A Origem da Crise: Um Erro de Configuração Catastrófico

A brecha teve origem numa configuração deficiente nos sistemas da API do Instagram, que permitiu a extração não autorizada de milhões de perfis de utilizador. Embora o incidente tenha ocorrido em 2024, o reaparecimento destes dados na dark web durante janeiro de 2026 atualizou o risco, transformando informações antigas num ativo valioso para os cibercriminosos.

Malwarebytes, a reconhecida empresa de cibersegurança, foi quem identificou esta nova distribuição de dados comprometidos no Breachforums e outras plataformas de troca ilegal, alertando publicamente sobre as implicações de segurança.

O Perigo Real: Campanhas de Phishing Sofisticadas

Os atacantes não só possuem os dados pessoais, como também encontraram uma forma engenhosa e eficaz de explorá-los. Utilizam as informações filtradas para enviar emails fraudulentos que simulam pedidos de redefinição de palavra-passe do Instagram. Como os destinatários reconhecem os seus dados reais nas mensagens, a taxa de sucesso destas campanhas de phishing dispara significativamente.

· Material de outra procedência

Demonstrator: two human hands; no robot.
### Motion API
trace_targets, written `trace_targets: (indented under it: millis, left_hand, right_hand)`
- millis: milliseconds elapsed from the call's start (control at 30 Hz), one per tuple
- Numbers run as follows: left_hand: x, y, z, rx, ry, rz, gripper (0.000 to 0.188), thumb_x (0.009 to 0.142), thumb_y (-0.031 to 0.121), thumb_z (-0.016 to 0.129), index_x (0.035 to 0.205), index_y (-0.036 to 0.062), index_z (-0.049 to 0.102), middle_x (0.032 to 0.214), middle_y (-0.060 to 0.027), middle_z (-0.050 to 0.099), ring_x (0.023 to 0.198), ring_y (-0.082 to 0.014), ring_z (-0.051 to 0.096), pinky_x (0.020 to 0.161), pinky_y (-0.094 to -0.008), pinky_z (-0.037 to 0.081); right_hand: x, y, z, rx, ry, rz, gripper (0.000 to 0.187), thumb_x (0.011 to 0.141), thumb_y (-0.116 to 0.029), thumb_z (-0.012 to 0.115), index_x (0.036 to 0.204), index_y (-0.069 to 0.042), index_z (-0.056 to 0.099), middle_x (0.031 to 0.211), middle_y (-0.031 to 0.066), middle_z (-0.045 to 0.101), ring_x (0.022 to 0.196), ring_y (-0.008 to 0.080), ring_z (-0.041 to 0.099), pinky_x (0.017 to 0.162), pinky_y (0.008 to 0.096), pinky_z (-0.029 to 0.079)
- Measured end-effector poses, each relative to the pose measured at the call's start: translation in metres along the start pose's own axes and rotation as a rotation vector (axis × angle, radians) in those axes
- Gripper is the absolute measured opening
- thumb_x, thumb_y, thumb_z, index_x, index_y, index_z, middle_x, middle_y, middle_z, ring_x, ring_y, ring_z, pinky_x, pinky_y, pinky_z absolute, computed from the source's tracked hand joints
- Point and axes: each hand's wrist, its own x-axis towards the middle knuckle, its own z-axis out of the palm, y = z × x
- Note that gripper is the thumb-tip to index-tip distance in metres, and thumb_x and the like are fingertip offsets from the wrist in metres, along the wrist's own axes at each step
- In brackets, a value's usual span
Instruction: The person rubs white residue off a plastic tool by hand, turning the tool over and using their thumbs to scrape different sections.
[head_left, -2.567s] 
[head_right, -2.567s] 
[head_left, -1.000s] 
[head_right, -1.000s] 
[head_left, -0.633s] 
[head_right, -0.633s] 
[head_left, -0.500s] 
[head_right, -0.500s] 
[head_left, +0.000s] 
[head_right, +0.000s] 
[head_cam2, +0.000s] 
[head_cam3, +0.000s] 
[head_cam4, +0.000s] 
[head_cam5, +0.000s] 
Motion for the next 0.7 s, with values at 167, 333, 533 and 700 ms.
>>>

O volume de tentativas de suplantação aumentou notoriamente desde que os dados reapareceram na dark web, com milhares de utilizadores a reportar emails suspeitos dirigidos às suas contas.

Medidas Imediatas de Proteção

Malwarebytes recomenda a todos os utilizadores afetados potenciais que tomem ações defensivas sem demora:

• Alterar palavras-passe: Atualizar a palavra-passe do Instagram e, especialmente, qualquer conta que reutilize a mesma chave de acesso
• Ativar autenticação de dois fatores: Esta camada adicional de segurança dificulta significativamente as tentativas de acesso não autorizado
• Verificar alterações na conta: Revisar a atividade recente e os dispositivos ligados nas configurações de segurança
• Desconfiar de links em emails: Aceder diretamente ao Instagram através do navegador, em vez de clicar em links de emails

O Silêncio da Meta

Até ao momento, a Meta não emitiu comunicados públicos respondendo à reaparecimento destes dados na dark web nem forneceu informações sobre medidas adicionais que possa estar a implementar para proteger os seus utilizadores. Esta ausência de resposta contrasta com a gravidade da exposição e mantém os utilizadores na incerteza quanto a futuras ações corretivas.

A situação destaca a importância crítica da higiene de segurança pessoal e reforça que, independentemente das medidas implementadas pelas plataformas, a responsabilidade individual na proteção de credenciais continua a ser fundamental.